Nashville Great Books Discussion Group

A reader's group devoted to the discussion of meaningful books.

Friday, February 27, 2009

HOMER: The Iliad (Books 21-24)

As The Iliad starts winding down we come full circle to where the story began: the anger of Achilles. In Book 21 Achilles has basically gone berserk over the death of Patroclus and starts slaughtering the Trojans right and left. In fact he kills so many Trojans that the river Scamander becomes polluted red with blood. And Homer says “he would have killed even more, if the river god hadn’t gotten angry and taken on human form…” Then the river says to Achilles “if Zeus has given you the power to destroy all the Trojans, at least drive them out of my stream and do your grim work on land. My clear waters are now filled with corpses and I can’t find any channel to pour myself into the sea for I am choked with the dead, and yet you go on killing mercilessly.”

At this point there’s no reasoning with Achilles. He’s out of control. When he finally comes upon Hector he has become inhuman with rage. Homer is exploring the idea of what it means to be a fully functioning human being. Before they begin fighting Hector offers a request to Achilles: if I kill you I will return your body to the Greeks; if you kill me you will return my body to my parents. Hector’s request isn’t the result of rage from the heat of battle. It’s one human being speaking to another human being to determine a basic level of human decency. Achilles will have no part of it. Instead, when he kills Hector he desecrates Hector’s body. Achilles has chosen to stand outside the circle of human affections and emotions. His rage has driven him to a state of mind that Aristotle once described as a place for “either a beast or a god” but not a human being.

It’s only after the funeral of Patroclus that Achilles comes back down to earth. It isn’t easy for him to do that. His goddess/mother Thetis says “My son, how long will you keep on grieving and moaning?
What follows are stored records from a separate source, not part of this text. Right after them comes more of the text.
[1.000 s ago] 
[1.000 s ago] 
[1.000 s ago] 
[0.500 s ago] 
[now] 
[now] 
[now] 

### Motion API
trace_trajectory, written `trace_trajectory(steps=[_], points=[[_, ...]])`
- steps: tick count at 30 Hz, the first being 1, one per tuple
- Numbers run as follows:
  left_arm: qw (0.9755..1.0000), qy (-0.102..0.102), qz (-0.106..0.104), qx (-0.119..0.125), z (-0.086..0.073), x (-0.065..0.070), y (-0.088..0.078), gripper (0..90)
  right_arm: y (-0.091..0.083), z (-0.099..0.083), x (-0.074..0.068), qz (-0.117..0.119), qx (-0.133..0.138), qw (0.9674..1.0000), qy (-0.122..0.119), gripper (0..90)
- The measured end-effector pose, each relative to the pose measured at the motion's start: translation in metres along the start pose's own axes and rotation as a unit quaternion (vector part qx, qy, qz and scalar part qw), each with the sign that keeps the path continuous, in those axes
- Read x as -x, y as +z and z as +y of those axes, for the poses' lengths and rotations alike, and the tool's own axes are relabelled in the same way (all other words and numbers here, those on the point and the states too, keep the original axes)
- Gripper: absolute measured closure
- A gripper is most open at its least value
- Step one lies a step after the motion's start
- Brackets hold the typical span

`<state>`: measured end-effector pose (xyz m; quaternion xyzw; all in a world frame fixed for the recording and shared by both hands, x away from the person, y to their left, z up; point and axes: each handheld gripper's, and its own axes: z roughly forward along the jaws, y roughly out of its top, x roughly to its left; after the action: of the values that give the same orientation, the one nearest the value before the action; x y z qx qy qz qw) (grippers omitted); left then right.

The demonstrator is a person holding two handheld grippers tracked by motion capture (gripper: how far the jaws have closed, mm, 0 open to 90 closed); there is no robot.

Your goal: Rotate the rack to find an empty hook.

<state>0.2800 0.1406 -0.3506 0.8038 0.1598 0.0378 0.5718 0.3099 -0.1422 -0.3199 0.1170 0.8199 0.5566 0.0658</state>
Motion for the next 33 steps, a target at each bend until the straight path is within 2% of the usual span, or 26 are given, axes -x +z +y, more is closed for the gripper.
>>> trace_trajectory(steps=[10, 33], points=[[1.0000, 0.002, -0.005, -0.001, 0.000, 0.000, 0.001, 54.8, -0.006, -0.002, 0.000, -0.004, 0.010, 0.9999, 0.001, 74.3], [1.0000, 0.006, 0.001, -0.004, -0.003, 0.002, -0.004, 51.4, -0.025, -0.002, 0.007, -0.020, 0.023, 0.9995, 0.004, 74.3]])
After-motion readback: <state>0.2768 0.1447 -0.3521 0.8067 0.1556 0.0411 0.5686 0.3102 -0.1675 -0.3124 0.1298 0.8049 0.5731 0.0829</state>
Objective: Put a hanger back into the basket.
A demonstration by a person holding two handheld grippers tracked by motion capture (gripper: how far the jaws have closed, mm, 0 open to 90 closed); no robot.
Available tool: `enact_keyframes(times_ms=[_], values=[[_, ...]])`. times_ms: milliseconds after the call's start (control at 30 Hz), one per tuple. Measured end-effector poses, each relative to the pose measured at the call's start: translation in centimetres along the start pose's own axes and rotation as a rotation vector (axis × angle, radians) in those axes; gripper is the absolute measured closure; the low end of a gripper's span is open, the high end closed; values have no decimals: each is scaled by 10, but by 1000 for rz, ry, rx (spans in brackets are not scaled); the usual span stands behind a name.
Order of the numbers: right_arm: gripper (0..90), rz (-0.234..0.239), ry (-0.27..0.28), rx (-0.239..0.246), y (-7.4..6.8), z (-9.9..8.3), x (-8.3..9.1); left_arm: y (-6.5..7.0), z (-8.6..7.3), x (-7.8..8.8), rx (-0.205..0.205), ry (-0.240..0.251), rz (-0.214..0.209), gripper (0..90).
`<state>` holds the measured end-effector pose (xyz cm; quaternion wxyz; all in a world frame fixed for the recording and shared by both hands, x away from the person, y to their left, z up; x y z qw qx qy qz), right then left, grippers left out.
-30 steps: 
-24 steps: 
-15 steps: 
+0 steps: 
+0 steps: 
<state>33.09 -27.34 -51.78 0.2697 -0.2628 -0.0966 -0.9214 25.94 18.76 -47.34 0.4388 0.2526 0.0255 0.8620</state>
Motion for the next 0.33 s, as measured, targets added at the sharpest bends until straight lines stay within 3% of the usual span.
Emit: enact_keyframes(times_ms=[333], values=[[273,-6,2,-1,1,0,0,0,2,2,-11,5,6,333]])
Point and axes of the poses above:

You’re gnawing at your own heart and don’t think about food or sleeping with a woman; and yet…Death is already near.” In other words, act human. Finally Achilles is able to get over his anger and once again return to a calmer state of mind. But it’s too late. The damage is done and Achilles will soon be killed too. It was fated that if Achilles killed Hector then Achilles own death would soon follow. Achilles knew this but in his rage he didn’t care what happened to him as long as he got revenge. This is an old story. It’s the dilemma of the human condition and there are lots of people in prisons because they can’t control their anger. Lives have been ruined because of this lack of self control. One of the reasons this poem still resonates with readers is because they recognize these traits either within themselves or in other people they know. The anger of Achilles and the pride and arrogance of Agamemnon are still with us. They’re just acted out in different people this time.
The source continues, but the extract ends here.